Hay sin embargo algo que, abundando en la falta de intensidad, no suele perdonársele a una película, por muy elaborada, fácil de ver y agradable que resulte, y es que no invite a un segundo visionado. Casi toda la crítica parece estar de acuerdo en las virtudes de Boyhood: Su ternura, sencillez y capacidad para retratar la vida de varias generaciones que conviven y envejecen. Los ocasionales momentos de magia y belleza que consiguen que el momento te atrape. Pero todos esos parabienes no hacen justicia al hecho de que una vida es irrepetible. Bien pensado, pareciera que uno de los hallazgos de Linklater fuera éste: el haber hecho una película que, como la vida misma, no suele ofrecer la oportunidad de revisión o enmienda. Su final, tan abierto y encantador, tan fresco y sereno, muestra la inutilidad de reconocerse en el pasado frente a la oportunidad de proyectarse en el futuro.
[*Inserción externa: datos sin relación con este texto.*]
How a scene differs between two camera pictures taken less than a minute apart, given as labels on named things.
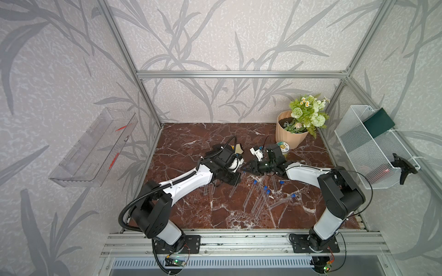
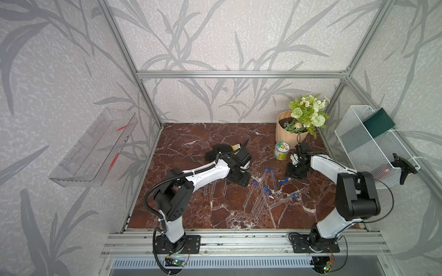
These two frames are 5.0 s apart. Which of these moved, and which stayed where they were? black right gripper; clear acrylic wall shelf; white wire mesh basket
Moved: black right gripper
Stayed: clear acrylic wall shelf; white wire mesh basket
Es una lección que como sugerimos antes Mason, el protagonista, le enseña a su madre, una antropóloga y psicóloga que apenas sabe nada del ser humano: ¿No te estás adelantando cuarenta años?, le dice cuando prevé su propio funeral, porque planifica de un modo inconsciente su vida según etapas preestablecidas socialmente.
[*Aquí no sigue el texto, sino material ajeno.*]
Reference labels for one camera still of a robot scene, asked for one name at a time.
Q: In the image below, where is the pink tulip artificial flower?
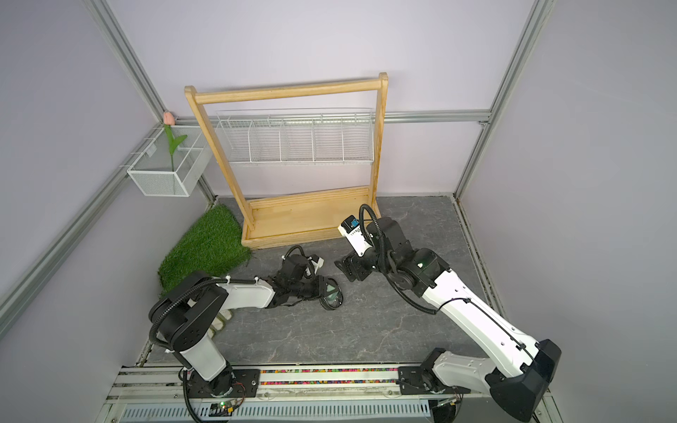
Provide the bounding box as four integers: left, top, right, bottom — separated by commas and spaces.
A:
163, 111, 187, 170

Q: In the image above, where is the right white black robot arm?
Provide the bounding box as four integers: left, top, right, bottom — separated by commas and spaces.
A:
335, 215, 562, 422

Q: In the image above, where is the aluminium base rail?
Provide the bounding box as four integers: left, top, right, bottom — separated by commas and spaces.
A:
105, 361, 554, 411

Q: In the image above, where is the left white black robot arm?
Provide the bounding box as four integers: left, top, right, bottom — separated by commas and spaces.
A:
148, 253, 324, 397

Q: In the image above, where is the white wire basket shelf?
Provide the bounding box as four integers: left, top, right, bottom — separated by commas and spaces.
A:
215, 108, 375, 164

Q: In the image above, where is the white mesh wall basket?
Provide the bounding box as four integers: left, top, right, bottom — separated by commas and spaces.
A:
127, 126, 213, 197

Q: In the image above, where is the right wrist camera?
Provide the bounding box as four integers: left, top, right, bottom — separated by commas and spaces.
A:
338, 215, 376, 257

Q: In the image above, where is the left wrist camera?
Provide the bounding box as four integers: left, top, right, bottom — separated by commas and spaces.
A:
308, 254, 324, 275

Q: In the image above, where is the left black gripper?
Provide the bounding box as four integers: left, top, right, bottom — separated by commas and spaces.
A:
289, 275, 339, 300

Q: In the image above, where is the green artificial grass mat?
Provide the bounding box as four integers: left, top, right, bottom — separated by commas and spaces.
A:
158, 204, 251, 294

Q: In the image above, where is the wooden rack frame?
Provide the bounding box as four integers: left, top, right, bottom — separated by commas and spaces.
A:
184, 72, 389, 250

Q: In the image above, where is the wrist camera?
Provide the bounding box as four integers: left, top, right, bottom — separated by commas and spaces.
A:
338, 215, 376, 257
308, 254, 324, 275
Algo parecido puede pasarle al crítico: está esperando sentirse seguro en los recursos narrativos habituales; le parece una ligereza la falta de metáfora, el abuso crónico —e impuesto por el formato— de la elipsis, la inconclusión de ciertas líneas argumentales o la chatura emocional de algunos personajes.
Pero a veces hay que reparar en que la vida también es olvido, y que seguir unos caminos necesariamente implica dejar a un lado otros. Si Boyhood es un retrato vital, también debe lidiar con el olvido: el cruel desenlace de una de las etapas de convivencia familiar de los protagonistas condena a la irrelevancia el destino de alguno de sus miembros, y eso no es una falla de guión, sino una cesura vivencial, por desgracia, demasiado cotidiana.
Nada de eso es categóricamente reprochable, pero sí se echa de menos un poco de alegría en una historia que a fuerza de realista peca de depresiva. El humor es consustancial a toda biografía, de la misma manera que lo son la ligereza y la intrascendencia, y no deberían sacrificarse, en aras de la autenticidad, en el altar de lo intelectualmente rentable.
A pesar de esas pequeñas faltas, Boyhood está llamada a marcar un hito, quizá como simple advertencia: nadie se atreva a reproducir la hazaña; el momento es irrepetible, y violar casi todas las reglas cinematográficas sólo le está permitido a alguien como Linklater, una sola vez.
Aunque bien pensado, nada hubiera sido del cine si éste no hubiera violado constantemente sus propias imposiciones.
Bienvenida sea pues, la nueva escuela.